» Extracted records
########
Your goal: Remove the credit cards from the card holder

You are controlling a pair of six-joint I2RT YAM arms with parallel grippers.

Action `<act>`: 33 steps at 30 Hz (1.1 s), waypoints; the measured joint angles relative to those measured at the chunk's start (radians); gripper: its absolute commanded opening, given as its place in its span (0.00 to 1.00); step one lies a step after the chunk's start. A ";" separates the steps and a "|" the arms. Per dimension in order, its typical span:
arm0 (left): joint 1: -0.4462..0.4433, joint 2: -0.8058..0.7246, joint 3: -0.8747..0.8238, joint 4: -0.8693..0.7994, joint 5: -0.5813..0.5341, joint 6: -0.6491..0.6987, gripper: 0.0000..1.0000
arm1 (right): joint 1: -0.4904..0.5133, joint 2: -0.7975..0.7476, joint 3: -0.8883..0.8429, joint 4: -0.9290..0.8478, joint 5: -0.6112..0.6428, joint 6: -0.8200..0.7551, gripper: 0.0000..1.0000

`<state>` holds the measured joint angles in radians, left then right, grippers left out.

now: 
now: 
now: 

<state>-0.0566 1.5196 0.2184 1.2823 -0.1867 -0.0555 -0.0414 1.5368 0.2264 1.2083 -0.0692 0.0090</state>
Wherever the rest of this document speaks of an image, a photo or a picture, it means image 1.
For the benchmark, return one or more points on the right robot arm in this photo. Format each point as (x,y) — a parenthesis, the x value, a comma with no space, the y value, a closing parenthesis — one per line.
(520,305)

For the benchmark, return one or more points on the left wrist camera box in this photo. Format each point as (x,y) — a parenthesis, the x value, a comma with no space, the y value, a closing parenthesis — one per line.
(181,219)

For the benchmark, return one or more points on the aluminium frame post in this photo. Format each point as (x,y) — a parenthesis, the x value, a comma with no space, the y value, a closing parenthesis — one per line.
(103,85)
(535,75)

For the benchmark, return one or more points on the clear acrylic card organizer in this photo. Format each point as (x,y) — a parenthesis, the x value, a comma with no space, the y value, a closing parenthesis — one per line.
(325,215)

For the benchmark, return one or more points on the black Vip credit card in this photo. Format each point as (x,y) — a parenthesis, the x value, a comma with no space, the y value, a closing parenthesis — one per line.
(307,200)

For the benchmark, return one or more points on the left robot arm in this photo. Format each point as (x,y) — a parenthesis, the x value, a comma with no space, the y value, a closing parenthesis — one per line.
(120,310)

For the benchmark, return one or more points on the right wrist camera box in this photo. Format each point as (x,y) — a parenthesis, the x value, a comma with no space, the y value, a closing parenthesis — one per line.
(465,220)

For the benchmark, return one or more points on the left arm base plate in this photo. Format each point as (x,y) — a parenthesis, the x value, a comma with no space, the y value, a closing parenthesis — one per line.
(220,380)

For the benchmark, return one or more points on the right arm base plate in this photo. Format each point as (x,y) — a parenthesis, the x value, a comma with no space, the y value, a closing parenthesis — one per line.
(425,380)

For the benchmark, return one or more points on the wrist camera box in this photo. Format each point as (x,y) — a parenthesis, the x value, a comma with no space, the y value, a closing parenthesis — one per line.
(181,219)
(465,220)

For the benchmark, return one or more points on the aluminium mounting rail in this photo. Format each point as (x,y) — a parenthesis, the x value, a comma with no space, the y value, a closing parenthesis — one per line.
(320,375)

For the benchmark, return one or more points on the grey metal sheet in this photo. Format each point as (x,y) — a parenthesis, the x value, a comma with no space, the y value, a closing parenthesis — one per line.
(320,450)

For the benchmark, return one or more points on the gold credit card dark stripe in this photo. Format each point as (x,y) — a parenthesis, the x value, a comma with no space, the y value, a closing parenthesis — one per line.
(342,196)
########
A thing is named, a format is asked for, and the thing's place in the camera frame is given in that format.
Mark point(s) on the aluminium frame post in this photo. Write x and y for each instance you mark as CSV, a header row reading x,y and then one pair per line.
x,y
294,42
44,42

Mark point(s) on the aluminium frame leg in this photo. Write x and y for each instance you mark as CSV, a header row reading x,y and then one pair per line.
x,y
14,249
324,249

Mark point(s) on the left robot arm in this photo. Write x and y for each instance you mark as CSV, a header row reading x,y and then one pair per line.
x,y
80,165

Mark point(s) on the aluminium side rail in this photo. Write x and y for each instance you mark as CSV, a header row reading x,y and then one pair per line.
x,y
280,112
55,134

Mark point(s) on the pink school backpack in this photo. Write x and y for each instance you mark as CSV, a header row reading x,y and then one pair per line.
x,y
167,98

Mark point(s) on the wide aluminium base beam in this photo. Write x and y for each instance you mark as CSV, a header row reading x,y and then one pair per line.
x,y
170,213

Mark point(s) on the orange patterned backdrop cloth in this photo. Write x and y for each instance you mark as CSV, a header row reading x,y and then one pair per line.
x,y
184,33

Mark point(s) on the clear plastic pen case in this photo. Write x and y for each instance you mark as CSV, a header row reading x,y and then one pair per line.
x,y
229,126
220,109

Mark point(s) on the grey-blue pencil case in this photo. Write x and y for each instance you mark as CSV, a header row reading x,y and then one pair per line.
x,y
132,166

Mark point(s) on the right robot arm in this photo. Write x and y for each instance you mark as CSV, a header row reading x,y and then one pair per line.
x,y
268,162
########
» Exercise requirements
Wherever the line holding "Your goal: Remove" falls in the entries above, copy exactly from it through the line holding "You are controlling", inclusive, and add nothing.

» Your response
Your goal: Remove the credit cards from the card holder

You are controlling a pair of six-joint I2RT YAM arms with parallel grippers.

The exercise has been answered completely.